• TASK TO COMPLETE:
Return all the lines below exactly as written. Drop every picture.

• MATERIAL PROVIDED:
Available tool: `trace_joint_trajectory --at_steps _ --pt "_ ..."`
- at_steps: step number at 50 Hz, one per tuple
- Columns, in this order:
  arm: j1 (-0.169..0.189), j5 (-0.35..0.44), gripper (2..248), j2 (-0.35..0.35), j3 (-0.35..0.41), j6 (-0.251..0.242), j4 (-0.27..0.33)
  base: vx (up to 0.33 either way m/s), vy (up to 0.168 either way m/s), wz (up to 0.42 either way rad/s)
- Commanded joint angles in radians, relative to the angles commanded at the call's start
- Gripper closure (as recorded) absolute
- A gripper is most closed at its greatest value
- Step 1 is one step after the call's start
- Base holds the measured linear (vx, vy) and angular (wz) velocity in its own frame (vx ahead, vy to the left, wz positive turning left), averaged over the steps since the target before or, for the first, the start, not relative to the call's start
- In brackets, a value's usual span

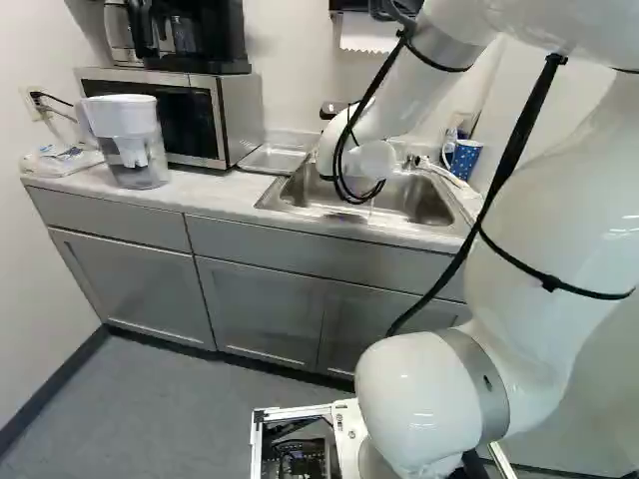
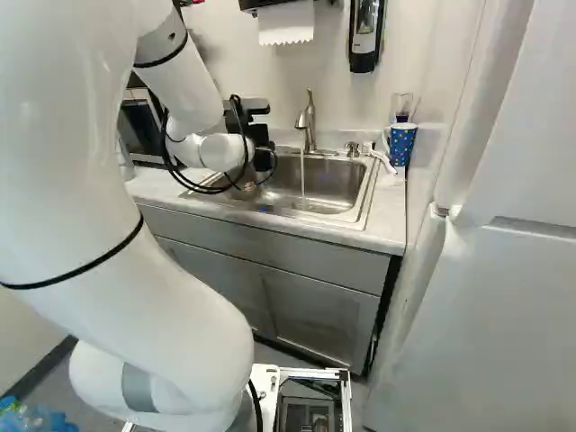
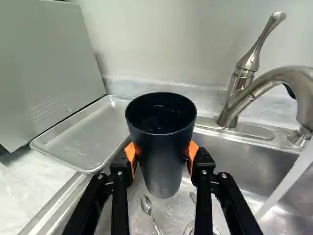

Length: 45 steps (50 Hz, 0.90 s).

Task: Rinse the cup and place it in the tray

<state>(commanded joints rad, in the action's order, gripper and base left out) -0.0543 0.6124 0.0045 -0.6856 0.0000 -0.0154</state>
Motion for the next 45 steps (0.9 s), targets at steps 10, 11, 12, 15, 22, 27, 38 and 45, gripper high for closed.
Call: trace_joint_trajectory --at_steps 10,11,12,15,22,27,38,45 --pt "-0.002 -0.019 129 0.018 -0.005 0.000 0.000 0.000 0.000 0.000" --pt "-0.002 -0.020 129 0.019 -0.005 0.000 0.000 0.000 0.000 0.000" --pt "-0.003 -0.021 129 0.021 -0.006 0.000 0.000 0.000 0.000 0.000" --pt "-0.005 -0.025 129 0.026 -0.008 0.000 0.000 0.000 0.000 0.000" --pt "-0.012 -0.033 129 0.037 -0.012 0.000 0.000 0.000 0.000 0.000" --pt "-0.018 -0.039 129 0.045 -0.016 0.000 0.000 0.000 0.000 0.000" --pt "-0.031 -0.052 129 0.061 -0.025 0.000 0.000 0.000 0.000 0.000" --pt "-0.038 -0.061 129 0.071 -0.031 0.000 0.000 0.000 0.000 0.000"
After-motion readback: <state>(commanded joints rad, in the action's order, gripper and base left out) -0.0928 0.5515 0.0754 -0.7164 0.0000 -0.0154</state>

• RESPONSE BELOW:
Available tool: `trace_joint_trajectory --at_steps _ --pt "_ ..."`
- at_steps: step number at 50 Hz, one per tuple
- Columns, in this order:
  arm: j1 (-0.169..0.189), j5 (-0.35..0.44), gripper (2..248), j2 (-0.35..0.35), j3 (-0.35..0.41), j6 (-0.251..0.242), j4 (-0.27..0.33)
  base: vx (up to 0.33 either way m/s), vy (up to 0.168 either way m/s), wz (up to 0.42 either way rad/s)
- Commanded joint angles in radians, relative to the angles commanded at the call's start
- Gripper closure (as recorded) absolute
- A gripper is most closed at its greatest value
- Step 1 is one step after the call's start
- Base holds the measured linear (vx, vy) and angular (wz) velocity in its own frame (vx ahead, vy to the left, wz positive turning left), averaged over the steps since the target before or, for the first, the start, not relative to the call's start
- In brackets, a value's usual span


Length: 45 steps (50 Hz, 0.90 s).

Task: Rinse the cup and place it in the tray

<state>(commanded joints rad, in the action's order, gripper and base left out) -0.0543 0.6124 0.0045 -0.6856 0.0000 -0.0154</state>
Motion for the next 45 steps (0.9 s), targets at steps 10, 11, 12, 15, 22, 27, 38 and 45, gripper high for closed.
Call: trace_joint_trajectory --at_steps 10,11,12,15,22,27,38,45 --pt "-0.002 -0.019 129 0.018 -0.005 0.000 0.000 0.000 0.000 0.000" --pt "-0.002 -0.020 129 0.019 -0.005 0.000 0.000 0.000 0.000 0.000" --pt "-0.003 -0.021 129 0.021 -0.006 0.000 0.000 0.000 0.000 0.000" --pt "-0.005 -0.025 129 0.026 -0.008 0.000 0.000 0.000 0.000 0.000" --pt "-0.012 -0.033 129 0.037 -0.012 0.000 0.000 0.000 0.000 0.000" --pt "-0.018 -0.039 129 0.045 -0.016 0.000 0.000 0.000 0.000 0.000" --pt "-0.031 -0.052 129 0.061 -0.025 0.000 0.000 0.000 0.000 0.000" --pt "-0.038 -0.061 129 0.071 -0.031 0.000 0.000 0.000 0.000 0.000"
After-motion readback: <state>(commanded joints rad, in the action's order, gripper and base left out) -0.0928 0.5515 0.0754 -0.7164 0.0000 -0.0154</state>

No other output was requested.